Your objective.
A faithful copy is needed of the lines below from the one with "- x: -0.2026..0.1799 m" up to and including the one with "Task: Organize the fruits"; set it down with no pictures and no other lines.

Stored data entries.
────────────────────────────────────────

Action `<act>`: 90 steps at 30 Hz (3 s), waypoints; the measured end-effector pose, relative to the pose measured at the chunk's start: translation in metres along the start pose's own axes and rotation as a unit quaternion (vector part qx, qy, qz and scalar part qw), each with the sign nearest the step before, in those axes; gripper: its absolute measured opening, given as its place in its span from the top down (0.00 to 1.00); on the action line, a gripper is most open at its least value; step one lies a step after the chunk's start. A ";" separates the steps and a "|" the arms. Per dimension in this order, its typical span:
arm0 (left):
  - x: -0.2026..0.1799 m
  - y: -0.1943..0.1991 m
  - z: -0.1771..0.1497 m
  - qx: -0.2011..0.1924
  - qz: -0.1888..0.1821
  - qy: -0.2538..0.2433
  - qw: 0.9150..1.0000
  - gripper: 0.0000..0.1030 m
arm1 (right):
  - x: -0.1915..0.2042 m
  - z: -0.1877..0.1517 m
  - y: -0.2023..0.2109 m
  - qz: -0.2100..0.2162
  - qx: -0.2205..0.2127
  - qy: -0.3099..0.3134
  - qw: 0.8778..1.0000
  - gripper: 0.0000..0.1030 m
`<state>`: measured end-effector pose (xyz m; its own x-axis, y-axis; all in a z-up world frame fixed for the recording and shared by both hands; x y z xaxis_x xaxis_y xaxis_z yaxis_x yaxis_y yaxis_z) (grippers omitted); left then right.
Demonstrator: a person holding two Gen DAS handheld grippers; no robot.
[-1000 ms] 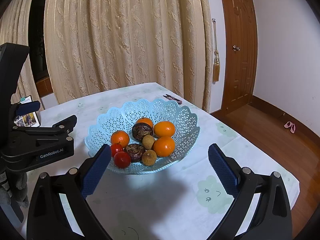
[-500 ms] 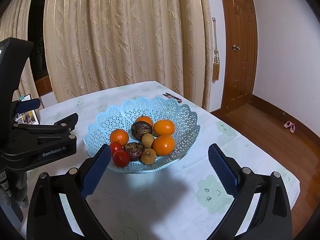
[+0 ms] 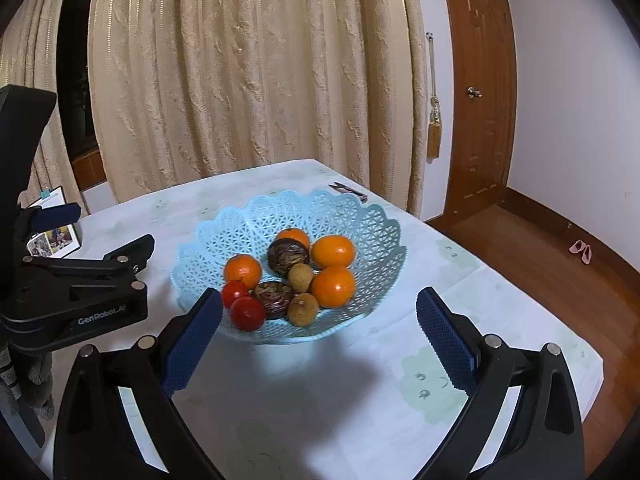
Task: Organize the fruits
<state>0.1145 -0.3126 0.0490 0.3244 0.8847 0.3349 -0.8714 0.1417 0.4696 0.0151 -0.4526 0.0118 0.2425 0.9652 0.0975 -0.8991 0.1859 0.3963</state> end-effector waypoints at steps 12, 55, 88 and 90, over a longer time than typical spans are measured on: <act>0.089 0.007 -0.094 0.105 0.032 0.076 0.991 0.10 | 0.091 -0.045 0.000 0.139 0.098 0.015 0.985 0.04; 0.190 0.035 -0.229 0.192 0.057 0.260 0.945 0.05 | 0.198 -0.094 -0.028 0.134 0.211 0.143 0.958 0.02; 0.190 0.035 -0.229 0.193 0.053 0.257 0.945 0.05 | 0.198 -0.093 -0.028 0.135 0.211 0.143 0.958 0.02; 0.190 0.035 -0.229 0.193 0.053 0.257 0.945 0.05 | 0.198 -0.093 -0.028 0.135 0.211 0.143 0.958 0.02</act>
<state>0.0610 -0.0378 -0.0578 -0.0663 0.9978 0.0023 -0.6575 -0.0454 0.7521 0.0542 -0.2500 -0.0654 -0.1412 0.9898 0.0184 -0.6732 -0.1096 0.7313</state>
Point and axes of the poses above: each gripper's, at about its wrist camera, not at the fingertips, and y roughly against the way its jaws point, x to its left, z to its top, the point moved 6 cm from there along -y, roughly the way its jaws point, and after that the axes turned 6 degrees about -x, right-handed, at the moved point
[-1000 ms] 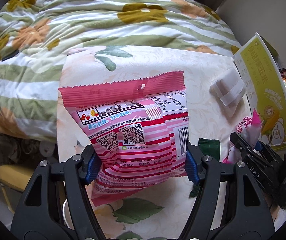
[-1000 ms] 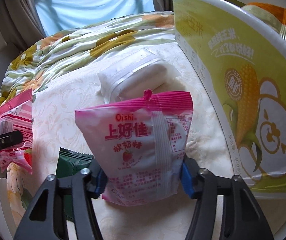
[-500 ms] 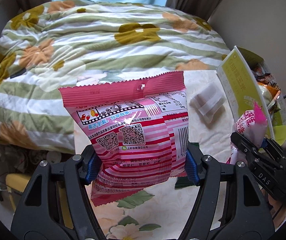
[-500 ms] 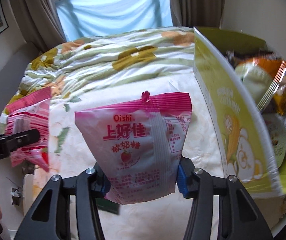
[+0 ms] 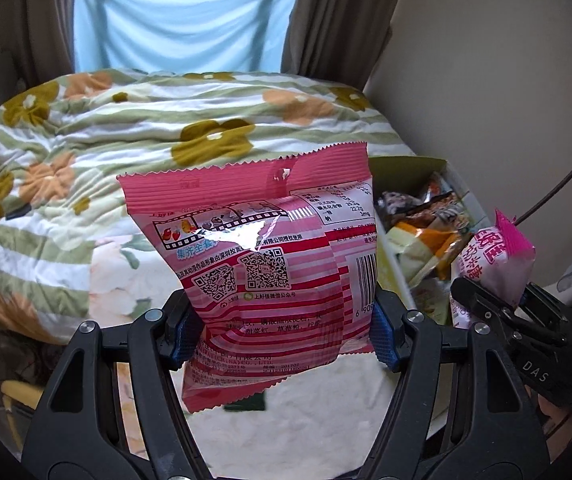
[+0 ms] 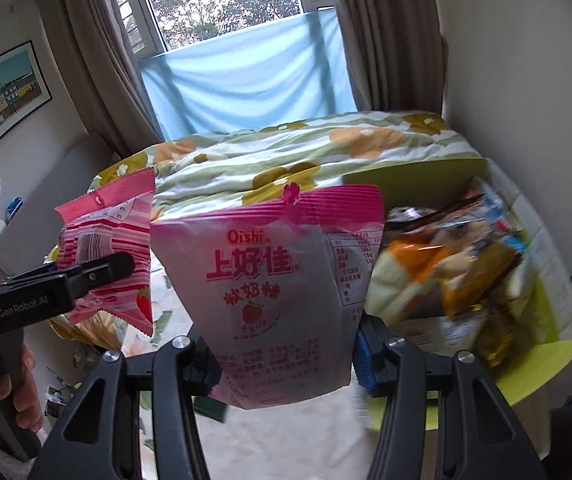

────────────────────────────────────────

Completed exercise.
  - x: -0.2026..0.1799 m
  - y: -0.1943..0.1991 m
  - z: -0.1771..0.1497 m
  - qx: -0.2011..0.1924
  - qz: -0.1888..0.1821
  - qy: -0.2538..0.2433
  - qw: 0.9150..1.0000
  - gripper: 0.0000..0.1030 m
arm1 (right):
  - x: -0.1915..0.2042 m
  - z: -0.1877..0.1517 m
  - y: -0.2023..0.2109 m
  - qz: -0.2100..0.2162
  - qx: -0.2205..0.2127
  - qy: -0.3099..0.3134
  - qw: 0.8778..1.0000
  - gripper: 0.0000..0.1030 m
`<state>`: measured end-effector pose (xyz m; its own x-axis, y-axis; all in a z-up world frame fixed for the recording and shared by both hands; x y z xaxis_x xaxis_y xaxis_z yaxis_x yaxis_y yaxis_z) (grippers omitted); left then right.
Demonstrator: a person holding two Gen DAS handheld grippers; no robot.
[-1000 ms] 
[-500 ms] 
[+0 ms] 
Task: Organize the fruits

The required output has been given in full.